§ Task goal
Your answer must be an exact copy of the listing that follows, with all pictures omitted.

==== Input data

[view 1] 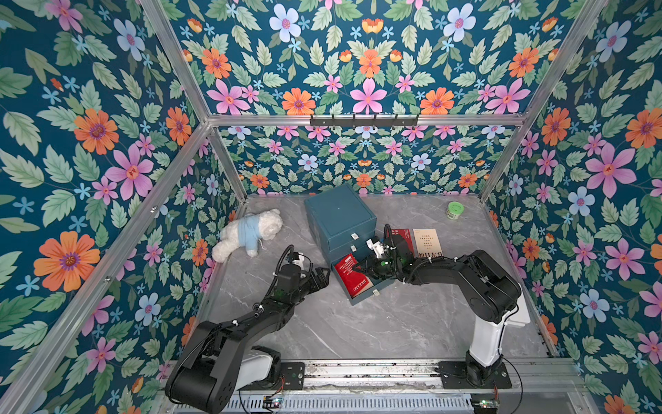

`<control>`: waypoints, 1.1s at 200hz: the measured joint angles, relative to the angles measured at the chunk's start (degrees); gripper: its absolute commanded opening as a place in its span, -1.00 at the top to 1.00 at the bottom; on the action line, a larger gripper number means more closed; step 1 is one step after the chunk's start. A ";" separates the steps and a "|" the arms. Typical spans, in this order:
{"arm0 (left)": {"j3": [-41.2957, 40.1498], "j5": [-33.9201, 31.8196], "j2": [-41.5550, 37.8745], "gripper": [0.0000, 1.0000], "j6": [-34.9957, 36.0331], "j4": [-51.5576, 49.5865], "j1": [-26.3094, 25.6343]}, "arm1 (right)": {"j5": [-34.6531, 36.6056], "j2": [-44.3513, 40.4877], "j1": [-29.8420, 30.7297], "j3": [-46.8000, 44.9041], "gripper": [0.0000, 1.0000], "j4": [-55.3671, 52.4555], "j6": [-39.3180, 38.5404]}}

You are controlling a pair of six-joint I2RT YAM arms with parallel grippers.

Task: Take the postcards out of the drawer
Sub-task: Pick up the postcard from the drawer.

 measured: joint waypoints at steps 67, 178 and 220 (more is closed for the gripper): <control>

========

§ Task result
[view 1] 

`<control>`: waypoints, 1.1s at 200hz: the measured joint angles, relative to the angles measured at the chunk's start (degrees); gripper: its absolute commanded opening as a place in its span, -1.00 at the top to 1.00 at the bottom; on the action line, a larger gripper number means more closed; step 1 is one step after the chunk's start. A ";" separates the steps and a "|" the arms. Typical spans, in this order:
{"arm0 (left)": {"j3": [-41.2957, 40.1498], "j5": [-33.9201, 31.8196], "j2": [-41.5550, 37.8745], "gripper": [0.0000, 1.0000], "j6": [-34.9957, 36.0331], "j4": [-51.5576, 49.5865], "j1": [-26.3094, 25.6343]}, "arm1 (right)": {"j5": [-34.6531, 36.6056], "j2": [-44.3513, 40.4877], "j1": [-29.8420, 30.7297], "j3": [-46.8000, 44.9041], "gripper": [0.0000, 1.0000], "j4": [-55.3671, 52.4555], "j6": [-39.3180, 38.5404]}}

You are controlling a pair of six-joint I2RT YAM arms with parallel grippers.

Task: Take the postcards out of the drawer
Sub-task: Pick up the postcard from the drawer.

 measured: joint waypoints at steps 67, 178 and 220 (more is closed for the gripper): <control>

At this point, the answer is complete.